▸ Requirement
Go through the material and copy each line that includes "left".

□ □ □

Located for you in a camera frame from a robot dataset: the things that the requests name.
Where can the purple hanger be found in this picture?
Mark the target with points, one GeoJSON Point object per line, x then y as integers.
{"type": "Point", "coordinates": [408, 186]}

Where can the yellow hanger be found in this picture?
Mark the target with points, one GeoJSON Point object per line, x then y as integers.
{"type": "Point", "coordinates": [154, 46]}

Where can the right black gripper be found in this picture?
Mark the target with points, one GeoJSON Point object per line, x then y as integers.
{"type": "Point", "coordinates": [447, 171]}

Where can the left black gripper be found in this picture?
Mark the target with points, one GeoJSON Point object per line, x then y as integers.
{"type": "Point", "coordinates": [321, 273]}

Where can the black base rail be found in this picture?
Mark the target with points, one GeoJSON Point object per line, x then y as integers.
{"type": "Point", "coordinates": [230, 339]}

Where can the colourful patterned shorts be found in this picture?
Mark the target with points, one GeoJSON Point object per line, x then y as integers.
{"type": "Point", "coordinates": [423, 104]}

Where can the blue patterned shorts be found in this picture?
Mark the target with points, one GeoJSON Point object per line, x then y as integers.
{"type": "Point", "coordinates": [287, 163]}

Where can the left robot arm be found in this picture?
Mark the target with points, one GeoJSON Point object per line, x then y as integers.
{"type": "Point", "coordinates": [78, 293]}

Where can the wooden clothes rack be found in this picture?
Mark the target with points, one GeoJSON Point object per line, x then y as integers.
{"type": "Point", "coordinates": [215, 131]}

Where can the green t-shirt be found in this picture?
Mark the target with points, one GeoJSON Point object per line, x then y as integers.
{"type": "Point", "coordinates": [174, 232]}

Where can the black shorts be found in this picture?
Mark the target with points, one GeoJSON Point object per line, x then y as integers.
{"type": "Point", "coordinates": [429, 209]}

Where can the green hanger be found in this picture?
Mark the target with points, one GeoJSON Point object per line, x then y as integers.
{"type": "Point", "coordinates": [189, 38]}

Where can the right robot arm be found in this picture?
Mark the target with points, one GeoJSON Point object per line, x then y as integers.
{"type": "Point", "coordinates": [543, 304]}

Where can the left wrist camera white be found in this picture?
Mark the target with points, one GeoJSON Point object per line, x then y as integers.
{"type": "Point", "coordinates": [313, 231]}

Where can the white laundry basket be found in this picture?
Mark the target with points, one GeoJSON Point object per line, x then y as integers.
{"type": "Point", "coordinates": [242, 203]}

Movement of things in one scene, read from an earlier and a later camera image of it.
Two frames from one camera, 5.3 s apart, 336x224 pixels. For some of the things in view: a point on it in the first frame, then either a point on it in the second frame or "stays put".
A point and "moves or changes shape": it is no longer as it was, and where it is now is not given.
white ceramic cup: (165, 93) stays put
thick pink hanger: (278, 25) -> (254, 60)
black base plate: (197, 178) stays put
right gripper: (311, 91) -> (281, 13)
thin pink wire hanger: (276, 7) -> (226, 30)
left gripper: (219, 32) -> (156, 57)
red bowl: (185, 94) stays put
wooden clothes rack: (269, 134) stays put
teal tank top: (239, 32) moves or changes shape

□ □ □

▸ Solution for this task
Where can the left black gripper be found in this picture?
Where can the left robot arm be found in this picture?
Where can the left wrist camera white be found in this picture?
left gripper: (219, 32) -> (156, 57)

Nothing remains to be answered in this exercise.